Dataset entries
::::
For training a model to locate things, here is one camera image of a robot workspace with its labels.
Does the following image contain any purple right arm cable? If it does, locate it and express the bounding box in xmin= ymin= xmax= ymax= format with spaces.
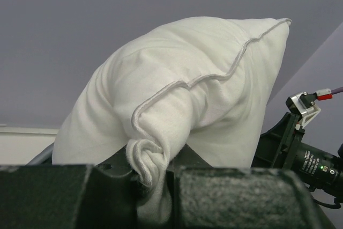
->
xmin=316 ymin=85 xmax=343 ymax=101

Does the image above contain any white pillow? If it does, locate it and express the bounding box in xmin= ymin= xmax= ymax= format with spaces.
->
xmin=52 ymin=17 xmax=291 ymax=228

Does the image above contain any grey pillowcase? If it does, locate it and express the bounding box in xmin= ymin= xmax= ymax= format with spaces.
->
xmin=27 ymin=143 xmax=54 ymax=165

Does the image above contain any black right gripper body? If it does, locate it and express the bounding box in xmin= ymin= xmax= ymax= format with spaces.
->
xmin=251 ymin=113 xmax=305 ymax=169

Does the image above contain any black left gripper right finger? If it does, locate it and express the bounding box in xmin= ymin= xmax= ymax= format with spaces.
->
xmin=165 ymin=145 xmax=337 ymax=229

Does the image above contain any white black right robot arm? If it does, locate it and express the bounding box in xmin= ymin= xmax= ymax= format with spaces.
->
xmin=251 ymin=113 xmax=342 ymax=210

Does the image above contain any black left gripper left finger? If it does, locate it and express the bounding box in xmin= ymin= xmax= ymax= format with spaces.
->
xmin=1 ymin=150 xmax=137 ymax=228

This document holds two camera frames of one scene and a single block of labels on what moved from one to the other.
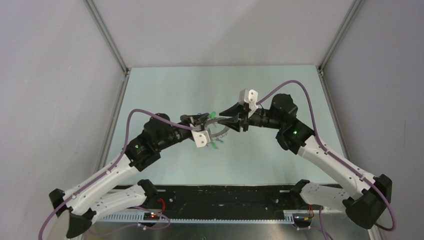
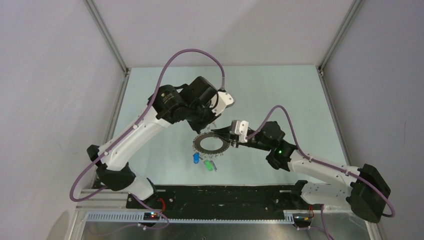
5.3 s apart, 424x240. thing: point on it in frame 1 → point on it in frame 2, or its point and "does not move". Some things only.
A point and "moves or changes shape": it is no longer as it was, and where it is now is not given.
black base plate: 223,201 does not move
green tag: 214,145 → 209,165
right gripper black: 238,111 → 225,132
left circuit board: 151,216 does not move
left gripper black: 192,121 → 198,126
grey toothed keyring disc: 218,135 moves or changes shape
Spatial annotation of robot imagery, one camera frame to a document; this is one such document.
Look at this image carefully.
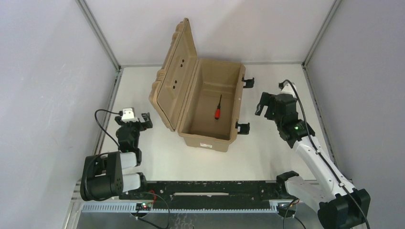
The red handled screwdriver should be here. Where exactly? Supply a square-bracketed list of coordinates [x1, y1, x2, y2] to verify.
[214, 95, 222, 120]

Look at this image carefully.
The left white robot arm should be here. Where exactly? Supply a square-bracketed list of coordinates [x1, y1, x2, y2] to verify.
[80, 112, 153, 201]

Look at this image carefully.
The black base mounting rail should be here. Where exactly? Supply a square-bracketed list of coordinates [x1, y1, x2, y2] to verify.
[119, 180, 294, 208]

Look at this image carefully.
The tan plastic tool box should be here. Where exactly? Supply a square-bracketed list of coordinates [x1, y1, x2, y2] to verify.
[149, 18, 255, 152]

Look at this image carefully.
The grey slotted cable duct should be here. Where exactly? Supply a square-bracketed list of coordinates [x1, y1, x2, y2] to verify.
[81, 201, 287, 213]

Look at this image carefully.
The small led circuit board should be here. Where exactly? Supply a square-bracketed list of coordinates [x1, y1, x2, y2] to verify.
[135, 202, 153, 212]

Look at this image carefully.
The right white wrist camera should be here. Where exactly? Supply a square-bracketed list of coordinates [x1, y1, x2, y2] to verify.
[278, 82, 296, 98]

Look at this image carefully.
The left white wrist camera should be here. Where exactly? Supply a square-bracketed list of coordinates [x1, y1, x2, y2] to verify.
[120, 107, 139, 123]

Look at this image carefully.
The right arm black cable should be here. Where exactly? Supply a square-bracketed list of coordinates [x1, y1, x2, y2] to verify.
[278, 79, 372, 229]

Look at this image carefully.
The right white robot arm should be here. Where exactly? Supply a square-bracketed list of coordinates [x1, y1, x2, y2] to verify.
[255, 92, 371, 229]

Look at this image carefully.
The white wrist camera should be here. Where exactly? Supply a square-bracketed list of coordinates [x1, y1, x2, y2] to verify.
[278, 82, 296, 98]
[120, 107, 139, 123]

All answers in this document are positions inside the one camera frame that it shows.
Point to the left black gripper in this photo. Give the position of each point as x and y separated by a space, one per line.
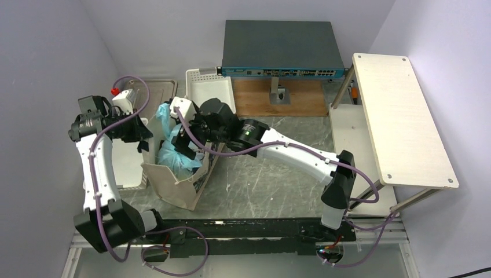
139 131

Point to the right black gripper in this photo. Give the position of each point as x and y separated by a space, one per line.
182 142

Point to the light blue plastic grocery bag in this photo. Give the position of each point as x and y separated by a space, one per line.
181 166

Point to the beige canvas tote bag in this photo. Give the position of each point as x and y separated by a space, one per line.
180 192

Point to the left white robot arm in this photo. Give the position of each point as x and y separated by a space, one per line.
107 221

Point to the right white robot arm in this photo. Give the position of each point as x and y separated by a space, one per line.
335 172

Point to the white perforated basket left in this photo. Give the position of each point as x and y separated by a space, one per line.
127 163

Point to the white perforated basket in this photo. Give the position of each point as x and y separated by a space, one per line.
204 83
127 163

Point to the metal tray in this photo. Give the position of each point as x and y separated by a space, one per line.
161 90

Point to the white perforated basket rear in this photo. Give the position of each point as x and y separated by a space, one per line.
204 83

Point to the wooden board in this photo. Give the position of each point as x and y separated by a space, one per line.
257 97

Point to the metal monitor stand base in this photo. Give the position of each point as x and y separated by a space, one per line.
278 95

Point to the orange object behind shelf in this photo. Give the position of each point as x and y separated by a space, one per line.
354 95

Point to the white shelf table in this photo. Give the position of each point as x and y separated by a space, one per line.
392 136

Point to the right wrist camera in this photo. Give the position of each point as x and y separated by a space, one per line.
186 108

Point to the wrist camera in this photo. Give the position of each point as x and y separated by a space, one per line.
124 100
186 108

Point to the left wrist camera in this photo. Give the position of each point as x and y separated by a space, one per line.
124 100

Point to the network switch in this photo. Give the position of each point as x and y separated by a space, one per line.
287 49

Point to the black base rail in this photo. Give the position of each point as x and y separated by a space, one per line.
301 236

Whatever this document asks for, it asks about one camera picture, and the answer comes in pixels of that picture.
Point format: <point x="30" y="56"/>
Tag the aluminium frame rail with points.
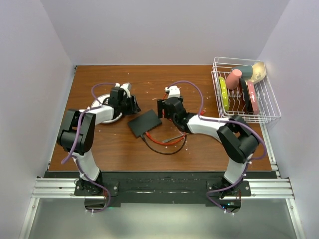
<point x="59" y="211"/>

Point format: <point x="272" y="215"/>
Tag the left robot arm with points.
<point x="76" y="133"/>

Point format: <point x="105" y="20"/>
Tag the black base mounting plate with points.
<point x="170" y="188"/>

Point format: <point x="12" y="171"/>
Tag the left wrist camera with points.
<point x="127" y="88"/>

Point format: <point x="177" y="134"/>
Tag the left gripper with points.
<point x="133" y="108"/>

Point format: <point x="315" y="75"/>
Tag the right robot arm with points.
<point x="238" y="139"/>

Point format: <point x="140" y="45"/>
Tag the yellow-green plate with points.
<point x="224" y="92"/>

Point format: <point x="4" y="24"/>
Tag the pink cup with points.
<point x="232" y="79"/>

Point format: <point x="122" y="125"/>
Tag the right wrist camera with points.
<point x="172" y="91"/>

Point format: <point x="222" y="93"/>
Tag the dark green cup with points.
<point x="247" y="71"/>

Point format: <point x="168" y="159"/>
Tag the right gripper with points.
<point x="161" y="105"/>

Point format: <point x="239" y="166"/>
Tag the pink plate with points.
<point x="253" y="97"/>

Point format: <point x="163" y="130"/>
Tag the white wire dish rack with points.
<point x="268" y="106"/>

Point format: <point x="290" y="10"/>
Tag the black network switch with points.
<point x="144" y="123"/>

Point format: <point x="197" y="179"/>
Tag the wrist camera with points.
<point x="172" y="91"/>
<point x="127" y="88"/>

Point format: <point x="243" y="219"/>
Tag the beige bowl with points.
<point x="258" y="72"/>

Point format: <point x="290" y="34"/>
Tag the white round patterned plate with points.
<point x="108" y="115"/>

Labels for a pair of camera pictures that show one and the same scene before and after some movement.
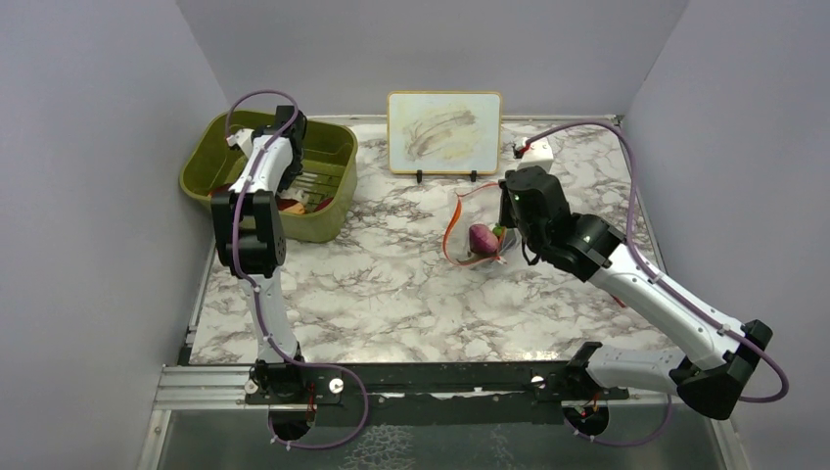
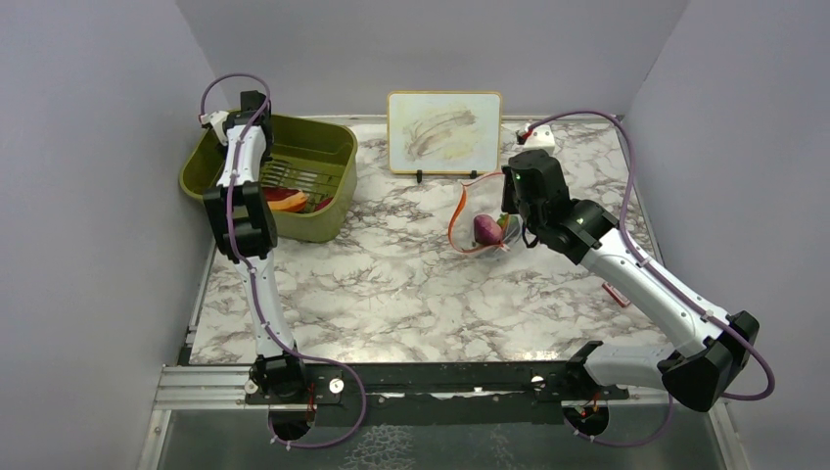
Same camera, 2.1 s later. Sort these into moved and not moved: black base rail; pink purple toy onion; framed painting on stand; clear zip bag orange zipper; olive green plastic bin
Moved: pink purple toy onion; clear zip bag orange zipper
Not moved: framed painting on stand; black base rail; olive green plastic bin
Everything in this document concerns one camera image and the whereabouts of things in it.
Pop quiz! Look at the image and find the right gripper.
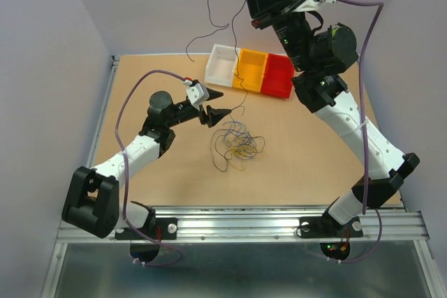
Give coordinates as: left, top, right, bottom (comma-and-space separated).
242, 0, 316, 73

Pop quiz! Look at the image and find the dark purple wire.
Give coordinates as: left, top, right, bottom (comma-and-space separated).
184, 0, 249, 117

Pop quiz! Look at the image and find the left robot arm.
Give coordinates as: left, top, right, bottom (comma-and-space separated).
61, 82, 231, 238

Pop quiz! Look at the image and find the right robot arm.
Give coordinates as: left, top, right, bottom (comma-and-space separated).
246, 0, 420, 238

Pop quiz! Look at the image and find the white plastic bin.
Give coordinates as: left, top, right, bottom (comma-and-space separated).
205, 44, 240, 87

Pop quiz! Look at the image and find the yellow plastic bin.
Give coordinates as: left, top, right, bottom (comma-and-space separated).
232, 49, 268, 93

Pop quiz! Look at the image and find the red plastic bin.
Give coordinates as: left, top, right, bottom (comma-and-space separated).
261, 54, 295, 98

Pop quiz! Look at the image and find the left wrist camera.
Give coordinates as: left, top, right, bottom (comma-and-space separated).
183, 77, 210, 110

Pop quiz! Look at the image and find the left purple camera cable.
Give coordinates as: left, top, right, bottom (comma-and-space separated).
115, 69, 189, 268

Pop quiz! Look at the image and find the purple camera cable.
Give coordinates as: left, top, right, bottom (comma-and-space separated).
115, 69, 189, 268
326, 0, 385, 265

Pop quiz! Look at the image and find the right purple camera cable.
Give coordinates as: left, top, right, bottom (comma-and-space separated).
326, 0, 385, 265

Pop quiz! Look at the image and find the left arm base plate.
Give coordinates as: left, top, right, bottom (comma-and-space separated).
114, 217, 178, 241

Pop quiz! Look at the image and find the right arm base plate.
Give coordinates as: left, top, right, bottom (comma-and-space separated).
295, 216, 363, 239

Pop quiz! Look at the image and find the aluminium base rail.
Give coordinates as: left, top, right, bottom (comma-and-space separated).
57, 205, 430, 243

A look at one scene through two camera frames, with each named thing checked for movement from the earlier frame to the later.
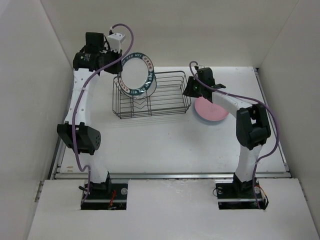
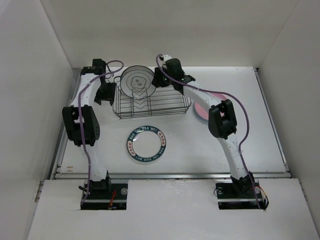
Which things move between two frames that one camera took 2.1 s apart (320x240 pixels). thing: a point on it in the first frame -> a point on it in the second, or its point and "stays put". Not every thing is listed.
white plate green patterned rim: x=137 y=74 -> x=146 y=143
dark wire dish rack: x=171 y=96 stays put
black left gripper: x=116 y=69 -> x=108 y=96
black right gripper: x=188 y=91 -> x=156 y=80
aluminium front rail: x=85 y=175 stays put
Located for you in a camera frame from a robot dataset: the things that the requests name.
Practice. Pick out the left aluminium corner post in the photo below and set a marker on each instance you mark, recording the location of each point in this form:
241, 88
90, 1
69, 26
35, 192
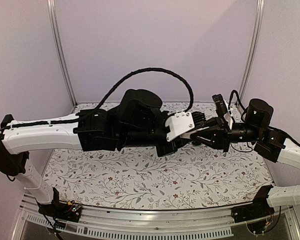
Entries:
52, 13

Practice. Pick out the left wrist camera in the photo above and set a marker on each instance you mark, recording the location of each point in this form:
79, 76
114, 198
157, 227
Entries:
182, 122

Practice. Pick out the right aluminium corner post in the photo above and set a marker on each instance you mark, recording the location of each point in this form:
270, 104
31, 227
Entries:
257, 25

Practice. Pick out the aluminium corner post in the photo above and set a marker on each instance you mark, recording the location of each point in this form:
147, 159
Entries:
257, 25
52, 13

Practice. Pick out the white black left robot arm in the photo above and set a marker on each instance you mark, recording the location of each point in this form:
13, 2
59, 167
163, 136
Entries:
136, 121

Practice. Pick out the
::::
• _EXERCISE GOAL_
Wherever the word "stays" occurs in the data, copy that whole line.

• _ANSWER SECTION_
Which things move between two frames that one camera took 2.1 s apart (320x240 pixels). thing: a point on it in the first frame -> a point on it in the second, or its point and "stays put". Not every thing is listed.
dark wire dish rack: x=171 y=96 stays put
aluminium front rail: x=85 y=175 stays put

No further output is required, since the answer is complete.